Glossary of Terms
Amotosalen: A light-activated, DNA and RNA-crosslinking psoralen compound, which is used to neutralize pathogens.
Antibody: A protein that is made by certain white blood cells (lymphocytes), in the body, in response to the invasion of a foreign substance.
Anticoagulant: A substance added to the blood that inhibits clotting.
Apheresis: The process of removing a specific component from blood from an individual donor and returning the remaining components to the donor , in order to collect more of one particular part of the blood than could be separated from a unit of whole blood. Also called hemapheresis or pheresis.
B Lymphocyte: A lymphocyte that is involved in the production of antibodies.
Bacteria: One celled organisms, spherical, spiral, or rod shaped and appearing singly, in chains, or in clusters.
Blood: The fluid that circulates in the principal vascular system of human being and other vertebrates: in humans consisting of plasma in which the red blood cells, white blood cells, and platelets are suspended.
Blood Bank: A place where blood is collected from donors, typed, separated into components, stored, and prepared for transfusion to recipients.
Blood Components: Products separated from whole blood (i.e. red cells, white cells, platelets and plasma.)
Blood Transfusion: The transfer of blood or blood components from one person (the donor) into the bloodstream of another person (the recipient). This may be done as a lifesaving maneuver to replace blood cells or blood products lost through bleeding. Transfusion of your own blood (autologous) is the safest method but requires advance planning and not all patients are eligible. Directed donor blood allows the patient to receive blood from known donors. Volunteer donor blood is usually most readily available and, when properly tested has a low incidence of adverse events. Blood conserving techniques are an important aspect of limiting transfusion requirements.

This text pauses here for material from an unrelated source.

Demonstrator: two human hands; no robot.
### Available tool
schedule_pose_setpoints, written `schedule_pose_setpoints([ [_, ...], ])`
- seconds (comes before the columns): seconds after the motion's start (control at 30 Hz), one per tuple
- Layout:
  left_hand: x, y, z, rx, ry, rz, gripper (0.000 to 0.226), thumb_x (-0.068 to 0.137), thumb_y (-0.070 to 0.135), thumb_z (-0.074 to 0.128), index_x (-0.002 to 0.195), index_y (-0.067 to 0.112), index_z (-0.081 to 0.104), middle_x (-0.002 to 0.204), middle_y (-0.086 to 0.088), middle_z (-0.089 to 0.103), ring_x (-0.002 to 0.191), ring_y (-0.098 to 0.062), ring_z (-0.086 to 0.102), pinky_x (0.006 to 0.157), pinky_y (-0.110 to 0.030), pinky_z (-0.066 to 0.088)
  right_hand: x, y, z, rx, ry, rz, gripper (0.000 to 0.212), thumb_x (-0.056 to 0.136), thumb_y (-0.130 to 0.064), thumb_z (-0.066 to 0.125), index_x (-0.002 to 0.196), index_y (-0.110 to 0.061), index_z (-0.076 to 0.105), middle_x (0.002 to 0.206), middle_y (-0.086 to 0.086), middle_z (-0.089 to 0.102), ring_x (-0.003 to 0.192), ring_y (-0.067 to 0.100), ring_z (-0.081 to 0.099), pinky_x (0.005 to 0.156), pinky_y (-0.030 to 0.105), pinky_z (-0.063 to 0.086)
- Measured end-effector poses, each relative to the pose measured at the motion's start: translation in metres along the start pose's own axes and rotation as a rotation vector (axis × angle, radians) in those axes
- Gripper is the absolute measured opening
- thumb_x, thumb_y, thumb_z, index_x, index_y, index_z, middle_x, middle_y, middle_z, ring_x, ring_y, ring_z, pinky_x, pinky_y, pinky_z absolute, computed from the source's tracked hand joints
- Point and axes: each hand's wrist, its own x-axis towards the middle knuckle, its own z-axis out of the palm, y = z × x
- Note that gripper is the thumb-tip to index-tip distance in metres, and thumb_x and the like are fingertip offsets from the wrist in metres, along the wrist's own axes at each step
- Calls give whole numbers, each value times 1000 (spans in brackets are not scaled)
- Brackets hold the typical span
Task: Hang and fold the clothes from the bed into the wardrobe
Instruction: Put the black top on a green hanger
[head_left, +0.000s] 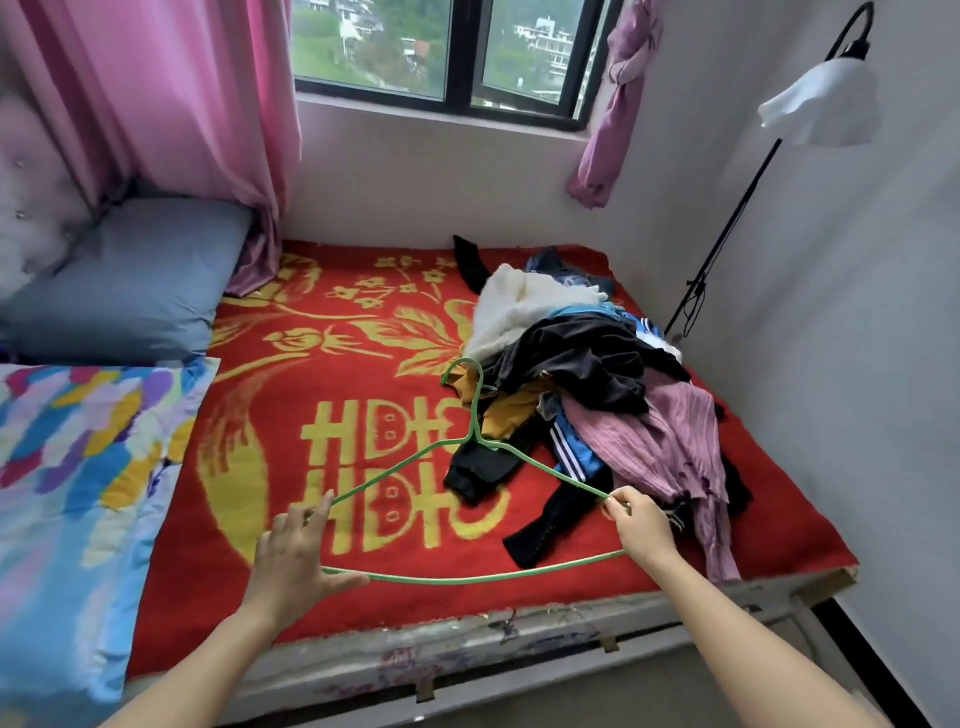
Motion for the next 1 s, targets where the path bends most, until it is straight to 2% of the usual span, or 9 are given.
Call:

Chickungunya Virus: An alphavirus that is spread by mosquito bites from Aedes aegypti mosquitoes causing debilitating joint pain and lethal in immune compromised patients.
Haemovigilance: A set of organized surveillance procedures relating to serious adverse or unexpected events or reactions in blood donors or recipients and the epidemiological follow-up of donors.
Hemoglobin: The oxygen carrying protein of red blood cells that gives them their red color and serves to carry oxygen to the tissues.
Leukocyte: A white blood cell.
Lymphocyte: A type of white blood cell having a spherical nucleus surrounded by a thin layer of nongranular cytoplasm.
Nucleic Acid: A nucleic acid is a macromolecule composed of nucleotide chains. In biochemistry these molecules carry genetic information or form structures within cells. The most common nucleic acids are deoxyribonucleic acid (DNA) and ribonucleic acid (RNA). Nucleic acids are universal in living things, as they are found in all cells. They are also found in viruses.
Pathogen: An infectious agent or biological agent that causes disease or illness to its host.
Pathogen Inactivation: A process designed to eliminate most pathogens -- viruses, bacteria and fungi -- from water, air or donated blood.
Plasma: The liquid part of the blood and lymphatic fluid, which makes up about half of its volume. Plasma is devoid of cells and, unlike serum, has not clotted. Blood plasma contains antibodies and other proteins. It is taken from donors and made into medications for a variety of blood-related conditions. Some blood plasma is also used in non-medical products.
Platelets: Any of numerous, minute disk-shaped, protoplasmic structures in blood, chiefly known for their role in blood coagulation.
Psoralen: Any of a number of drugs and other substances containing chemicals that react with ultraviolet (UV) light.
Pooled Platelets: A platelet transfusion that is prepared by combining multiple platelet products from several donors to produce a therapeutic dose for transfusion.
Red Blood Cells: One of the cells of the blood, which, in mammals, are non nucleated disks concave on both sides, containing hemoglobin and carrying oxygen to the cells and tissues and carbon dioxide back to the respiratory organs.
Transfusion Reaction: A group of symptoms that may appear after a transfusion of blood products. Symptoms may be mild to severe and may include side effects such as: chills, fever, rash and, in severe cases, organ failure and death.
Virus: A microorganism smaller than a bacteria, which cannot grow or reproduce apart from a living cell. A virus invades living cells and uses their chemical machinery to keep itself alive and to replicate itself. It may reproduce with fidelity or with errors (mutations) - this ability to mutate is responsible for the ability of some viruses to change slightly in each infected person, making treatment more difficult.
White Blood Cells: Any of various nearly colorless cells of the immune system that circulate mainly in the blood and lymph systems.